Daarmee is het veruit de sportiefste ploeg uit de Jupiler Pro League. Ter
vergelijking: Club Brugge (69 geel-4 rood), Antwerp (107-4), Standard (81-4),
Anderlecht (76-5), Gent (70-8). Hoe minder gele kaarten je krijgt, hoe minder
je moet afrekenen met geschorste spelers. Maar lees voor alle zekerheid toch
ook even ‘Niet geschorst’ iets verderop.

Vijf
subjectieve redenen

• Beste
trainer

Als speler was Philippe Clement (45) een
nuttige werkkracht: intelligente jongen die zich ten dienste stelde van de sterren
van het team, bij Beerschot (in tweede klasse), Genk, Coventry, Club Brugge en
Germinal Beerschot.
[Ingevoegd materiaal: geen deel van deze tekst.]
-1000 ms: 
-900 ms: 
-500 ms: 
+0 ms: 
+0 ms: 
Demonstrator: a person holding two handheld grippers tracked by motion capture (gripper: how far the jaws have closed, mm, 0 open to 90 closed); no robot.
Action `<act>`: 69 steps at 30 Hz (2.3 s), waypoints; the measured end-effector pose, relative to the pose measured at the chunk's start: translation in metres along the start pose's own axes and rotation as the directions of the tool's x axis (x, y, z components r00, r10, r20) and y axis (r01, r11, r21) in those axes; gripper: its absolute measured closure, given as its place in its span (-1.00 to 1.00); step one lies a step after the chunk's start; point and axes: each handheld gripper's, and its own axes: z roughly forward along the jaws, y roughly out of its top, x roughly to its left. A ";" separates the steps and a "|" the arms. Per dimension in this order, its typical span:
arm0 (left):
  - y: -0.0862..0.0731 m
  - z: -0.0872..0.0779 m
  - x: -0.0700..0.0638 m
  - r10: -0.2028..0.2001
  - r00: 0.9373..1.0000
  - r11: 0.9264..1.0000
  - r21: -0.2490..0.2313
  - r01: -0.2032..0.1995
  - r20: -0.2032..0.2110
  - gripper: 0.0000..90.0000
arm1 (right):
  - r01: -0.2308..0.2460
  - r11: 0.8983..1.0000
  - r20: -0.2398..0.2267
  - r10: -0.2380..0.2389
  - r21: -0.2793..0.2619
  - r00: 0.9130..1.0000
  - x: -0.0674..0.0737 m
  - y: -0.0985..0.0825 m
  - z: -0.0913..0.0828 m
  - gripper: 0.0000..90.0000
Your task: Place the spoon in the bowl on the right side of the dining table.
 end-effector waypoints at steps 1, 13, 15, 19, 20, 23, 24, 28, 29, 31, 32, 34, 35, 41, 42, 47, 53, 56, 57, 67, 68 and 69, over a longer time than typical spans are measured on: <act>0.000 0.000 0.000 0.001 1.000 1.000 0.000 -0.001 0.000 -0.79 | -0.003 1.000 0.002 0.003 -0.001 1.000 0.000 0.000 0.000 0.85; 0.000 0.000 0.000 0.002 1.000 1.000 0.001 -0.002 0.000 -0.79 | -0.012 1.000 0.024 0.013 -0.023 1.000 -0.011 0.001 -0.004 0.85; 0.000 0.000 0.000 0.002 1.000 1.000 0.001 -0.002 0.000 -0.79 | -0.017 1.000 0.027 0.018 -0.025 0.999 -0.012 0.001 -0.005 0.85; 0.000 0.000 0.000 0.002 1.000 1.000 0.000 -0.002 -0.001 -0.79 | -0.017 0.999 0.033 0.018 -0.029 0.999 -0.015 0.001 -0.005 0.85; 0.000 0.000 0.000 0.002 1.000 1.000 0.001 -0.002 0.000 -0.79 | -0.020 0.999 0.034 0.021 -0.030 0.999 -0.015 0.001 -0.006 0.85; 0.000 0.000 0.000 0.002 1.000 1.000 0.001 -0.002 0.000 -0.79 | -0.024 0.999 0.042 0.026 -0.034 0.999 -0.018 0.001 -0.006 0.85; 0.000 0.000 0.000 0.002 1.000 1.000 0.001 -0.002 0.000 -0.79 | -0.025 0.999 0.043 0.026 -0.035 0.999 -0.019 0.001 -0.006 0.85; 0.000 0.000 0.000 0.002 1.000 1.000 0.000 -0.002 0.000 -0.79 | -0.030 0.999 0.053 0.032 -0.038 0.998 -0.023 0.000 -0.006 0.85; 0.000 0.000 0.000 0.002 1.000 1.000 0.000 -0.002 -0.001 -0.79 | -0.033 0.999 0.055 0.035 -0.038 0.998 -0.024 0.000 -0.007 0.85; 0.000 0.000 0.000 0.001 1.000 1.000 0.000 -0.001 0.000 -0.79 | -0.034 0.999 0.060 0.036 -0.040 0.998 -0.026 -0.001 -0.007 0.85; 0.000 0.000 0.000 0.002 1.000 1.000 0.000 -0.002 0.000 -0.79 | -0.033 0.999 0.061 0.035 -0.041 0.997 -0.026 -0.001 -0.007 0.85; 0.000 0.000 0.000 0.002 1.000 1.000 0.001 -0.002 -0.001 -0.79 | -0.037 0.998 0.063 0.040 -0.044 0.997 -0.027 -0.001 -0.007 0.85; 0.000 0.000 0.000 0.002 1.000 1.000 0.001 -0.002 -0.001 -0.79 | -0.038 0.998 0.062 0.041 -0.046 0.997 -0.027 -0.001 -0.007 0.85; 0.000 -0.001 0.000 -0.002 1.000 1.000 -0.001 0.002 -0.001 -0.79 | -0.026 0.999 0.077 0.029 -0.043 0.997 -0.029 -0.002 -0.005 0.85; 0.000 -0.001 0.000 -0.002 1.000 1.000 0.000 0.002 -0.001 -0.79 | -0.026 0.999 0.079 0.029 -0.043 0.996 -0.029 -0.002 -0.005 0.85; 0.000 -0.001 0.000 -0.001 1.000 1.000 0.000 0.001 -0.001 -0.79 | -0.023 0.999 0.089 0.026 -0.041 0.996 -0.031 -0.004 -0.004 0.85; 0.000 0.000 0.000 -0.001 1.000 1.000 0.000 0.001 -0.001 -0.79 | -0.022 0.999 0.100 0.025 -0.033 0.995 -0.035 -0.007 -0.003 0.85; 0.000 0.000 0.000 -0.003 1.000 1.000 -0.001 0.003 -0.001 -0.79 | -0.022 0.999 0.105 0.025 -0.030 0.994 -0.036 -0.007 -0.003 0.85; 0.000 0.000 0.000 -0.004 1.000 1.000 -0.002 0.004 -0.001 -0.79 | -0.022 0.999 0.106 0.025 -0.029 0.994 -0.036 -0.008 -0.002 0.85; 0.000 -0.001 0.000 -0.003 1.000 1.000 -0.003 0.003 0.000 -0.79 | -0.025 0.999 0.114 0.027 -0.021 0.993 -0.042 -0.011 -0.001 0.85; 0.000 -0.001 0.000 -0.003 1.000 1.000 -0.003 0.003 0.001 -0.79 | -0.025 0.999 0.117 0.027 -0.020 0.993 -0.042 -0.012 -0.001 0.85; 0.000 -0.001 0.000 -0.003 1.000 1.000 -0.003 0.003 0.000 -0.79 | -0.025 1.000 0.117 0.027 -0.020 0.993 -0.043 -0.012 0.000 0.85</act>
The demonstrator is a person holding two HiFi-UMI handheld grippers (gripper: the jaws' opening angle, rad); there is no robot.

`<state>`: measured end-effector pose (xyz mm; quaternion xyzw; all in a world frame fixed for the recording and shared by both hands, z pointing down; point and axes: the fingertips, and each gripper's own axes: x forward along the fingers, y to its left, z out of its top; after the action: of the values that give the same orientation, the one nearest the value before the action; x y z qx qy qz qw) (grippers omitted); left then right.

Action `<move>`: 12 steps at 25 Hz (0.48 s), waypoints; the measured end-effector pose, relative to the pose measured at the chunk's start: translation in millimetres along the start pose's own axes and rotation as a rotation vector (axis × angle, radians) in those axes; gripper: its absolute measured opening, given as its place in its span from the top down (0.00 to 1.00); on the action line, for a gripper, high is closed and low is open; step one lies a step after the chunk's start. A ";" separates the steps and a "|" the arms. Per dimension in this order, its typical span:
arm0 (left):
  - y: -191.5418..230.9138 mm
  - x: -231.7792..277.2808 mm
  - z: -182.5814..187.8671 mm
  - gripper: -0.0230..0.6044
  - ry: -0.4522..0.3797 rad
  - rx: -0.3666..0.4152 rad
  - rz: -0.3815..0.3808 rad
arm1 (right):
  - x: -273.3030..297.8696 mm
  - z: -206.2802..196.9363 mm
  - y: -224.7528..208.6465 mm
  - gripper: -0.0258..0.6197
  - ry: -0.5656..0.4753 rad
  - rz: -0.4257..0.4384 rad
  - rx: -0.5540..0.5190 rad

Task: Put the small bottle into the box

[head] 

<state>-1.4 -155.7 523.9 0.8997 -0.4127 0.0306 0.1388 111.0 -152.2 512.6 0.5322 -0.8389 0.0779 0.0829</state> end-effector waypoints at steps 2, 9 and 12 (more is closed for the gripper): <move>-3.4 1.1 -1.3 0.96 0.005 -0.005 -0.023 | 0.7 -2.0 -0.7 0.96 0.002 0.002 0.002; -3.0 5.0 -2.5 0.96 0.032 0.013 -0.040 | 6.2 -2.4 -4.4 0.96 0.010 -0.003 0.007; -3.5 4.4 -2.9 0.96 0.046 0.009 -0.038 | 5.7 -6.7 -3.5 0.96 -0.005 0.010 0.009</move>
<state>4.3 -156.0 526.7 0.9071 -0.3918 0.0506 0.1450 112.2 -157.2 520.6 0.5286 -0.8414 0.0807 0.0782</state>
Assistent-trainer leek dan ook het hoogst haalbare voor een
man die tot z’n 37ste actief bleef voetballen. Hij begon als beloftentrainer
bij ‘zijn’ Club, waar hij voordien tien seizoenen had gespeeld, mocht er twee
keer proeven als interimtrainer, en was vijf seizoenen assistent: eerst van
Juan Carlos Garrido, daarna van Michel Preud’homme. Tot hij in de zomer van
2017 de sprong waagde. Als hoofdtrainer van Waasland-Beveren liet Clement zijn
bescheiden elftal vrank en vrij voetballen, wat al na een half jaar een lucratieve
transfer opleverde naar een G5-club. In Genk zorgde de Antwerpenaar tegelijk
voor stabiliteit én een complete ommezwaai.

• Positiefste
voetbal

Wie had ooit gedacht dat een verdedigende
middenvelder, die later afzakte naar een centrale plek in de verdediging,
zoveel aanvalslust op het tactisch bord zou durven te tekenen? Op een paar wedstrijden
na liet Philippe Clement zijn elftal positief, aanvallend voetballen. Mét
Pozuelo was balbezit cruciaal (gemiddeld 59,4% tot eind januari), zónder de
Spanjaard werd er directer gevoetbald (56,6% balbezit nu).


Mentaal top

Vijf weken lang hield Alejandro Pozuelo Genk
en zijn aanhang gegijzeld. In januari liet de Spanjaard weten dat hij pas na
afloop van het seizoen zou vertrekken, tot plots Toronto FC met dollars begon
te zwaaien. ‘Pozo’ was de draaischijf, begrijpelijk dat het bestuur hem niet
wilde laten gaan. Al had dit achteraf bekeken de beste oplossing geweest. Geen
gedoe, de vervanger (Bryan Heynen) bleek toch al klaar te staan. Staf en
spelers bewezen mentaal top te zijn in die bewogen periode.

• Niet
geschorst

Zeven speeldagen werden er geëist tegen
Roeslan Malinovski, na zijn al dan niet bewuste trapbeweging naar het hoofd van
Birger Verstraete (AA Gent). Zelfs als het er nog maar twee zouden zijn
geweest, had Genk hem moeten missen in de cruciale duels tegen Club en op
Standard. Nu miste de Oekraïner geen enkele wedstrijd. Zonder Pozuelo én
Malinovski, dat zou wellicht van het goede te veel geweest zijn. Soms moet het
meezitten.

• Beste
omkadering

Voorzitter Peter Croonen straalt rust uit, is
geen tafelspringer zoals sommige van zijn collega’s. Algemeen directeur Erik
Gerits is een trouwe clubman met een visie. Technisch directeur Dimitri De
Condé heeft het sportieve plaatje uitstekend gemanaged. En dan is er nog
Philippe Clement met zijn staf. Mannen met verstand van voetbal en een hart
voor de club, een ideale combinatie.